What is needed: Reproduction without pictures: print every entry precisely as written.

(Given data begins)

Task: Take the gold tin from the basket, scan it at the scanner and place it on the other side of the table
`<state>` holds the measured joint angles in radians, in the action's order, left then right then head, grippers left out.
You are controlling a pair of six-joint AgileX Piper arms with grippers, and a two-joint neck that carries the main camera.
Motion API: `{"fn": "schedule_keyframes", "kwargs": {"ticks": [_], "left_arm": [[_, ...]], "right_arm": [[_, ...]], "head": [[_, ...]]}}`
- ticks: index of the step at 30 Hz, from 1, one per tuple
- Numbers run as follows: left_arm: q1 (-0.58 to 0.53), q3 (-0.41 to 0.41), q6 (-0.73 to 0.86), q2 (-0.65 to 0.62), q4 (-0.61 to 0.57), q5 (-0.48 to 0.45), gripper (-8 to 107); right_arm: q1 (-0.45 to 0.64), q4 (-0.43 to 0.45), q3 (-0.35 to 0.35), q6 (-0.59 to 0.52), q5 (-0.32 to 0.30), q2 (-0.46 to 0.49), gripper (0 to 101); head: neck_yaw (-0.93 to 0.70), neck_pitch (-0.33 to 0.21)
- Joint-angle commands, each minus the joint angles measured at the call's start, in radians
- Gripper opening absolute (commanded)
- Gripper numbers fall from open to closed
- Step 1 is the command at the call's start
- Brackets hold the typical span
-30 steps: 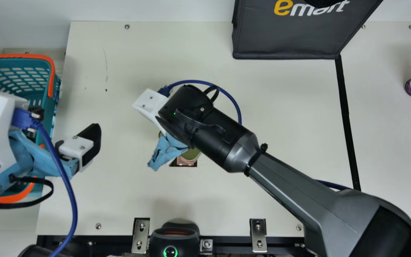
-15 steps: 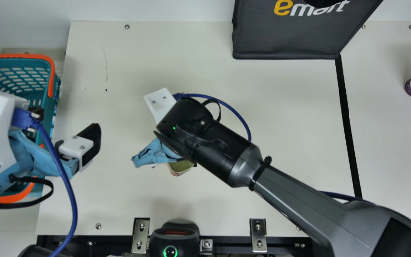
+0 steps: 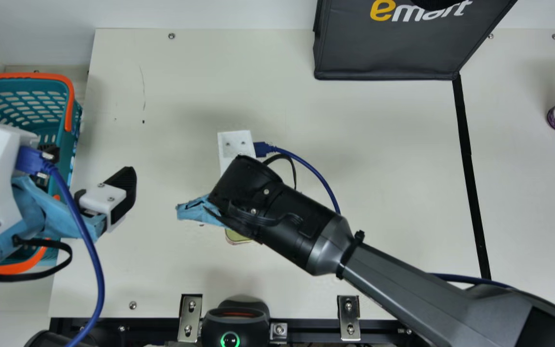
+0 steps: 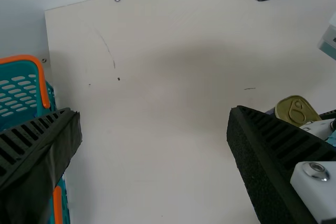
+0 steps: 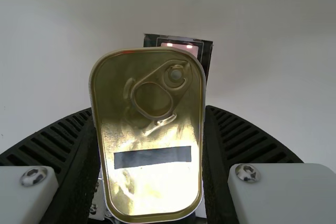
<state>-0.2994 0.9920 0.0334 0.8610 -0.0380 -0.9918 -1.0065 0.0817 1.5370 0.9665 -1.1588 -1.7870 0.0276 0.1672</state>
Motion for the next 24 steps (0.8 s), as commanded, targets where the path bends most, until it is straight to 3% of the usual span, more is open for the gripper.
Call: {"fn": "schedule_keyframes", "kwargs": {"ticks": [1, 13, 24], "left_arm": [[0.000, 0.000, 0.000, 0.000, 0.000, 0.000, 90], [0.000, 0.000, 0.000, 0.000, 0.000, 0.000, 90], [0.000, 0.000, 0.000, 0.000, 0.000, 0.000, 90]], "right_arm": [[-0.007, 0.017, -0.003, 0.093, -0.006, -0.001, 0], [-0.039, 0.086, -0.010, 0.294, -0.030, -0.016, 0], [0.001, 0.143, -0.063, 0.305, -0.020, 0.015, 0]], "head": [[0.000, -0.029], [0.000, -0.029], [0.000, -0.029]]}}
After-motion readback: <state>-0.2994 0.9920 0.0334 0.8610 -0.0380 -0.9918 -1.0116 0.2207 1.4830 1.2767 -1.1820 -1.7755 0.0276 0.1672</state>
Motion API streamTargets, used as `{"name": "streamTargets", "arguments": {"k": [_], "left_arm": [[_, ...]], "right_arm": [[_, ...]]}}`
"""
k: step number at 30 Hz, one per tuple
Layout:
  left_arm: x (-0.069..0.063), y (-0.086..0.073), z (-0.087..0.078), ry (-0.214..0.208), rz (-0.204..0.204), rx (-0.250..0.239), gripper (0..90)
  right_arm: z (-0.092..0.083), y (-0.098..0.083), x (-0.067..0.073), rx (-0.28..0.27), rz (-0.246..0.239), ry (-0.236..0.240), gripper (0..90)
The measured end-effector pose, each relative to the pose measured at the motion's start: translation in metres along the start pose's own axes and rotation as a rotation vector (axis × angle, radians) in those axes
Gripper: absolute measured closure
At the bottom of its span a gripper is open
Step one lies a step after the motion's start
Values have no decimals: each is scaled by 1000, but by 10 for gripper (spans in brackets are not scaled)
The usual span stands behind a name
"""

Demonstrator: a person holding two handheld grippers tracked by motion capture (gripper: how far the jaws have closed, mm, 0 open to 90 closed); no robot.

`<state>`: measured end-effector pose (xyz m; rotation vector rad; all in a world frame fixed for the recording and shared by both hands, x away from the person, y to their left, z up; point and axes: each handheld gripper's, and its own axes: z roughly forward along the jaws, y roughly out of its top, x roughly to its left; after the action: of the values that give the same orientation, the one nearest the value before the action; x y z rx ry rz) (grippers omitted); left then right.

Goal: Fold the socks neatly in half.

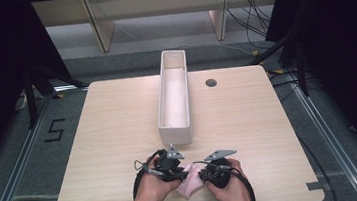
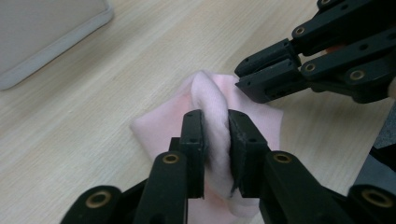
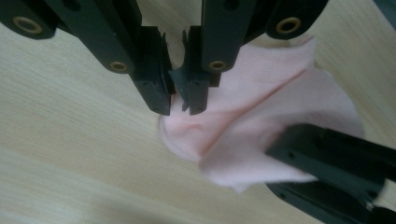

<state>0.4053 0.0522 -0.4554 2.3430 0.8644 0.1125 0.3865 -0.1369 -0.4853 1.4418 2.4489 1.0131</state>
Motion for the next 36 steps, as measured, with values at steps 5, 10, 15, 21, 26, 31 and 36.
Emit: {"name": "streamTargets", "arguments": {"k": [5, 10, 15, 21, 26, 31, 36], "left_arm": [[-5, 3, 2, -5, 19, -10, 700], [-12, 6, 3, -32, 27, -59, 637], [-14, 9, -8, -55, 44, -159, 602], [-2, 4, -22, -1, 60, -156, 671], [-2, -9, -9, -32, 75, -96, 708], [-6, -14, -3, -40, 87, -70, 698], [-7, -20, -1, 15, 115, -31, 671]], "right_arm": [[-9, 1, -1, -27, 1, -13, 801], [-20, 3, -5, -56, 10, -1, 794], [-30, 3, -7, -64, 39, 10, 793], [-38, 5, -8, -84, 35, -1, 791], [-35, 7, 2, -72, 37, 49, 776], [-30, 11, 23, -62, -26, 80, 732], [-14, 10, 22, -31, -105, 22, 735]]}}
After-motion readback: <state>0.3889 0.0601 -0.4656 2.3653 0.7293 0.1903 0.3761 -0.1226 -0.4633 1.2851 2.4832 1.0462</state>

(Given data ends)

Answer to this problem:
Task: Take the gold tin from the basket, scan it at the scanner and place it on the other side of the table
`<state>` holds the measured joint angles in radians, in the action's order, left then right then head, grippers left out.
You are controlling a pair of six-joint AgileX Piper arms with grippers, and a two-joint neck that carries the main camera.
Motion API: `{"fn": "schedule_keyframes", "kwargs": {"ticks": [_], "left_arm": [[_, ...]], "right_arm": [[_, ...]], "head": [[_, ...]]}}`
- ticks: index of the step at 30 Hz, from 1, one per tuple
- Numbers run as follows: left_arm: q1 (-0.58 to 0.53), q3 (-0.41 to 0.41), q6 (-0.73 to 0.86), q2 (-0.65 to 0.62), q4 (-0.61 to 0.57), q5 (-0.48 to 0.45), gripper (-8 to 107); right_arm: q1 (-0.45 to 0.64), q4 (-0.43 to 0.45), q3 (-0.35 to 0.35), q6 (-0.59 to 0.52), q5 (-0.32 to 0.30), q2 (-0.46 to 0.49), gripper (0 to 101); head: neck_yaw (-0.93 to 0.70), neck_pitch (-0.33 to 0.21)
- Joint-angle commands, each minus the joint angles measured at the call's start, in radians
- Gripper opening absolute (commanded)
- Gripper numbers fall from open to closed
- Step 1 is the command at the call's start
- Brackets hold the typical span
-30 steps: 
-15 steps: 
+0 steps: 
+0 steps: 
+0 steps: 
<state>-0.2994 0.9920 0.0334 0.8610 -0.0380 -0.9918 -1.0065 0.0817 1.5370 0.9665 -1.1588 -1.7870 0.0276 0.1672</state>
Motion for the next 24 steps (0.8 s), as commanded, targets where the path bends most, until it is straight to 3% of the usual span, more is open for the gripper.
Call: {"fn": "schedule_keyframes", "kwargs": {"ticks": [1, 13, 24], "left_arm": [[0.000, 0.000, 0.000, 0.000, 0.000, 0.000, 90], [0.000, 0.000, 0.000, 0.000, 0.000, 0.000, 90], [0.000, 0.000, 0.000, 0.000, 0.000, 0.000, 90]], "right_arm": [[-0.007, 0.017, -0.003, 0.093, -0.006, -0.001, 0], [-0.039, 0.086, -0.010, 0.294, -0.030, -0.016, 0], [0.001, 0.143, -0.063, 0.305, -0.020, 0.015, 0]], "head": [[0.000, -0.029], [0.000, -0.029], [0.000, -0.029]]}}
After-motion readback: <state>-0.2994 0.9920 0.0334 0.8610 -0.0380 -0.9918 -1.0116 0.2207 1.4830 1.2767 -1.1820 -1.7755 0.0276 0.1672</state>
Motion API streamTargets, used as `{"name": "streamTargets", "arguments": {"k": [_], "left_arm": [[_, ...]], "right_arm": [[_, ...]]}}`
"""
k: step number at 30 Hz, one per tuple
Layout:
  left_arm: x (-0.069..0.063), y (-0.086..0.073), z (-0.087..0.078), ry (-0.214..0.208), rz (-0.204..0.204), rx (-0.250..0.239), gripper (0..90)
  right_arm: z (-0.092..0.083), y (-0.098..0.083), x (-0.067..0.073), rx (-0.28..0.27), rz (-0.246..0.239), ry (-0.236..0.240), gripper (0..90)
The measured end-effector pose, each relative to the pose measured at the motion's start: translation in metres along the start pose's own axes and rotation as a rotation vector (axis × angle, radians) in those axes
Gripper: absolute measured closure
At the bottom of its span a gripper is open
Step one lies a step after the motion's start
Values have no decimals: each is scaled by 1000, but by 10 for gripper (spans in brackets are not scaled)
The usual span stands behind a name
"""

Demonstrator: a person holding two handheld grippers tracked by motion capture (gripper: how far the jaws have closed, mm, 0 open to 90 closed); no robot.

`<state>`: measured end-effector pose (xyz m; rotation vector rad; all in a world frame fixed for the recording and shared by both hands, x away from the person, y to their left, z up; point and axes: each handheld gripper's, and its own axes: z roughly forward along the jaws, y roughly out of its top, x roughly to its left; after the action: of the values that give the same orientation, the one nearest the value before the action; x y z rx ry rz) (grippers omitted); left then right.

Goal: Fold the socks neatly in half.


<state>0.4053 0.0522 -0.4554 2.3430 0.8644 0.1125 0.3865 -0.1369 -0.4853 1.4418 2.4489 1.0131</state>
Motion for the next 36 steps, as measured, with values at steps 5, 10, 15, 21, 26, 31 and 36.
Emit: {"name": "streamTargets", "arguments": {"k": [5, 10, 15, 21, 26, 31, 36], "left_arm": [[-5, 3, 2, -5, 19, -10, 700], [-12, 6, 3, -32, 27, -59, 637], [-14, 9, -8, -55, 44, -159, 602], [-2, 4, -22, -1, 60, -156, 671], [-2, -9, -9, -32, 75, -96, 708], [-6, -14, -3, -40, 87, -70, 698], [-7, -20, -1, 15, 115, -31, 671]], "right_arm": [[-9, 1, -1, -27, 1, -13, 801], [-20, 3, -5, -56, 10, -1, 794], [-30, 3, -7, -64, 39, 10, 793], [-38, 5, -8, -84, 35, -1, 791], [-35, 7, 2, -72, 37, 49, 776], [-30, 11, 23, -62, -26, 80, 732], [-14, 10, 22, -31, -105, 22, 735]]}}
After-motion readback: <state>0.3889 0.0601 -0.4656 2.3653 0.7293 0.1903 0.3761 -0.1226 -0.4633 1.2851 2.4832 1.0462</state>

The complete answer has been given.